SSH-Based Solutions - Looking for Industry Proof?
mcwop asks: "My company's IT department is trying to set up secure FTP with a vendor. It would be set up on a Sun box (not running Solaris 9). I emailed suggesting they look at OpenSSH. The response I received stated that they don't like to use freeware, but only consider industry proven and supported software. I have found one commercial version
at SSH. What other commercial versions are out there (I know Solaris 9 comes with SSH)? But more importantly, what are some commercial successes? What large organizations are implementing SSH?"
Most businesses goes with SSH communications, www.ssh.com. They also have a low-memory-fotprint version, ipsec, tunneling software and some other stuff.
Both SSH (Company) and F-Secure sells commerical products of SSH. But maybe if you word it differently, your management should accept OpenSSH since it is being used by many companies. My company (a smaller 100+ person) uses OpenSSH extensively.

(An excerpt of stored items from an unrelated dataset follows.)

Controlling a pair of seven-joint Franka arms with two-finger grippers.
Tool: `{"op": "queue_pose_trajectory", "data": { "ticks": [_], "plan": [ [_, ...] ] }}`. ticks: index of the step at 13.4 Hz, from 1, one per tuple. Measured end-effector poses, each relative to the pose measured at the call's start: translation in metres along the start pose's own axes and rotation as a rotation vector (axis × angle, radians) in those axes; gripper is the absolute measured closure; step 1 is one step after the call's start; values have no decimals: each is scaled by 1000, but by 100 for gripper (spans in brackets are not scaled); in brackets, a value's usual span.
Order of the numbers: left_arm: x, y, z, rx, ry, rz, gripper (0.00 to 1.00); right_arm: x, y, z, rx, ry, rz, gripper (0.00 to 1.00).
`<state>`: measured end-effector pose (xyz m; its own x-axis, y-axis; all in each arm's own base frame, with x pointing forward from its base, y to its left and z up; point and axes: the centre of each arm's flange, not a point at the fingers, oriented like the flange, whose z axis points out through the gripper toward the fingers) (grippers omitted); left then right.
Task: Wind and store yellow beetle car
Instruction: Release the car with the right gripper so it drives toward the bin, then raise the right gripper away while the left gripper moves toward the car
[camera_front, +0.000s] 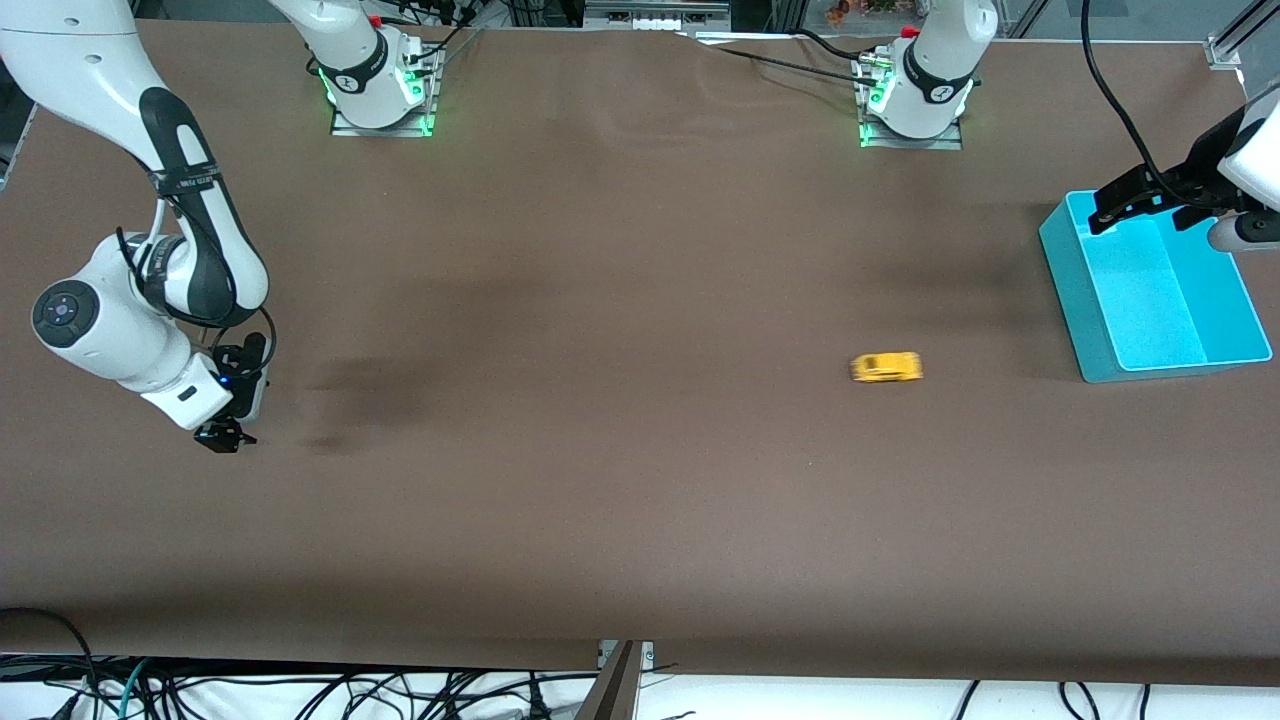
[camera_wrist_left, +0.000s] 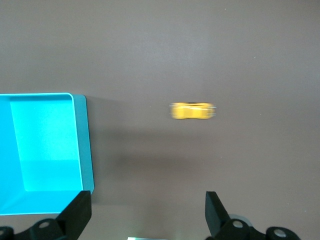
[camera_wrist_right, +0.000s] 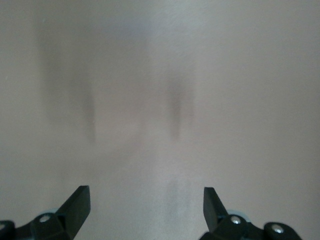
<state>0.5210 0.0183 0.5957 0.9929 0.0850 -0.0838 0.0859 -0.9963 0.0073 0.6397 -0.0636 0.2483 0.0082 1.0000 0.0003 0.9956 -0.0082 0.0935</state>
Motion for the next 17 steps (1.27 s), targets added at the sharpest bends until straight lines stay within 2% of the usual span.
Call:
{"op": "queue_pose_trajectory", "data": {
  "ticks": [4, 6, 11, 13, 17],
  "plan": [
    [0, 0, 0, 0, 0, 0, 0, 2, 6, -27, -36, 8, 198, 0],
    [0, 0, 0, 0, -1, 0, 0, 6, 8, -49, -37, 15, 339, 0],
    [1, 0, 3, 0, -6, -1, 0, 11, 21, -114, 97, -5, 789, 0],
    [3, 0, 6, 0, -13, -1, 0, 29, 27, -140, 146, -20, 951, 0],
    [6, 0, 17, 1, -34, -1, 0, 68, 23, -196, 175, -43, 1246, 0]
  ]
}}
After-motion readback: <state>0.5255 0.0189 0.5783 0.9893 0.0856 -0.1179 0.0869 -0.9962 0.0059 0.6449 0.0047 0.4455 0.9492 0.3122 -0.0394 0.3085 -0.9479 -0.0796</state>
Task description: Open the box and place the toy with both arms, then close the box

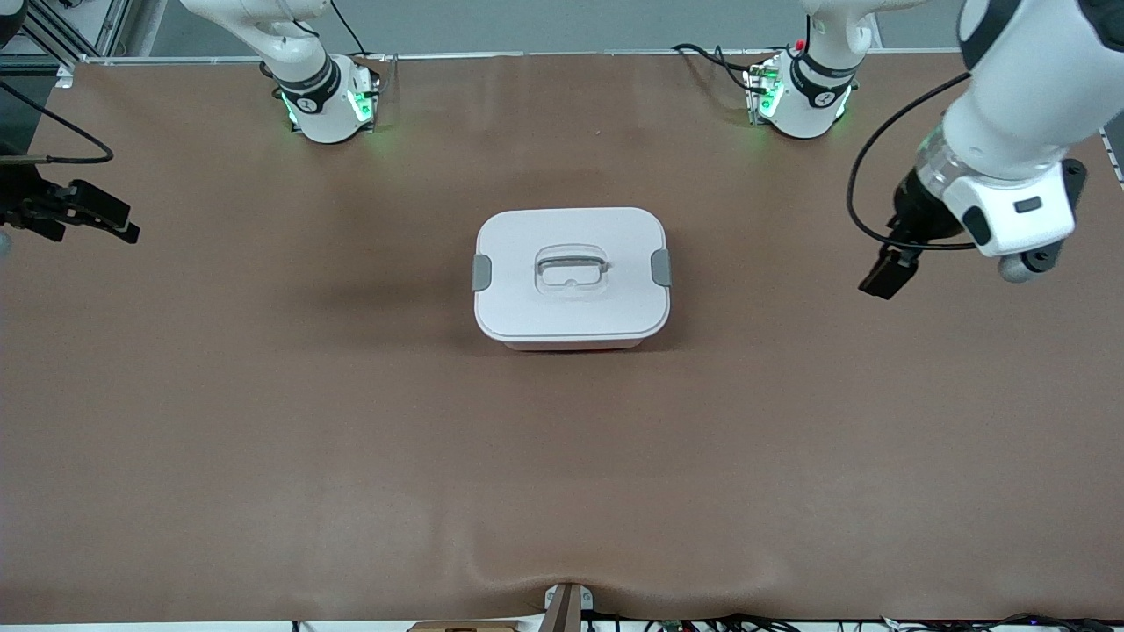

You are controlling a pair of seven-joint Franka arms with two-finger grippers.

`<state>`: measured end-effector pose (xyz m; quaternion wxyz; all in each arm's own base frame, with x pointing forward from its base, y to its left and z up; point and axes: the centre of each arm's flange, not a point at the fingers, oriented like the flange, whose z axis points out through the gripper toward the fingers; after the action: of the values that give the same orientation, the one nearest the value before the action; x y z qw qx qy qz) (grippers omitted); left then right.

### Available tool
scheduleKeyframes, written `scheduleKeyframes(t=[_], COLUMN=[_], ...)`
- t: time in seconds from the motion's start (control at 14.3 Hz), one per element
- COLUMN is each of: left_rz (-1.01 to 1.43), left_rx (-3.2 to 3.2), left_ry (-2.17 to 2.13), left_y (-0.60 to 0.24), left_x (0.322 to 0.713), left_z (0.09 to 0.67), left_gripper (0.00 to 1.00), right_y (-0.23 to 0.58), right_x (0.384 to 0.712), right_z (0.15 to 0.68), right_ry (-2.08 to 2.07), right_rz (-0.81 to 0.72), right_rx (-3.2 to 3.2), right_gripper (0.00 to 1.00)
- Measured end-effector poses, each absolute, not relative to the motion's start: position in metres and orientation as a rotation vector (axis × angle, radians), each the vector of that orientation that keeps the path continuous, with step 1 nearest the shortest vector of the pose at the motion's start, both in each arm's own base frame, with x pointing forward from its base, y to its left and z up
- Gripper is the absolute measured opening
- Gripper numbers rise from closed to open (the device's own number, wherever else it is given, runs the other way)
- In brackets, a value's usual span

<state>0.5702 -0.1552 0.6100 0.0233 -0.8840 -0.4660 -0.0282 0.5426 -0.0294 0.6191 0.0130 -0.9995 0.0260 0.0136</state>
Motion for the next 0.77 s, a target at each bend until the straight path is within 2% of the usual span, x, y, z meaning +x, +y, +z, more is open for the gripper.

...has a version of SSH available for Unices, Windows, Macs, even the Nokia 200. Don't know how good it is, but they've got a fair amount of info on the site.
Solaris 9 does use OpenSSH for its "Solaris Secure Shell". They mention it on this page.
F-Secure makes a rather kick-ass line of SSH products. We use them in production here (major tire manufacturer.), and it is FIPS 140-1 compliant. The client-side portion is pretty schweeeeeeet (esp the Windows client), even if you don't use the server portion.
http://www.f-secure.com/products/ssh/
List of platforms:
Server
All major Unix platforms; Solaris, Linux, HP-UX, AIX, BSD
Windows 2000, Windows NT 4.0
Client
All major Unix platforms; Solaris, Linux, HP-UX, AIX, BSD
Windows XP
Windows 2000
Windows NT 4.0
Windows 95
Windows 98
Windows ME
MacOS
Nokia 9200 Series Communicators
http://www.openssh.org/usage/index.html
The OpenSSH team has put together a great page with a number of different usage statistics for SSH.
Tera Term on Windows is the best.
It's good, but I've switched to PuTTY, mainly because it can heartbeat an SSH connection with an empty packet every minute to prevent sessions being timed out by over-zealous firewalls - very convenient if you need to monitor several machines.
If you want a "industry proven and supported" product that supports SSH protocols, then the original SSH is what you want, but you'll (obviously) have to pay.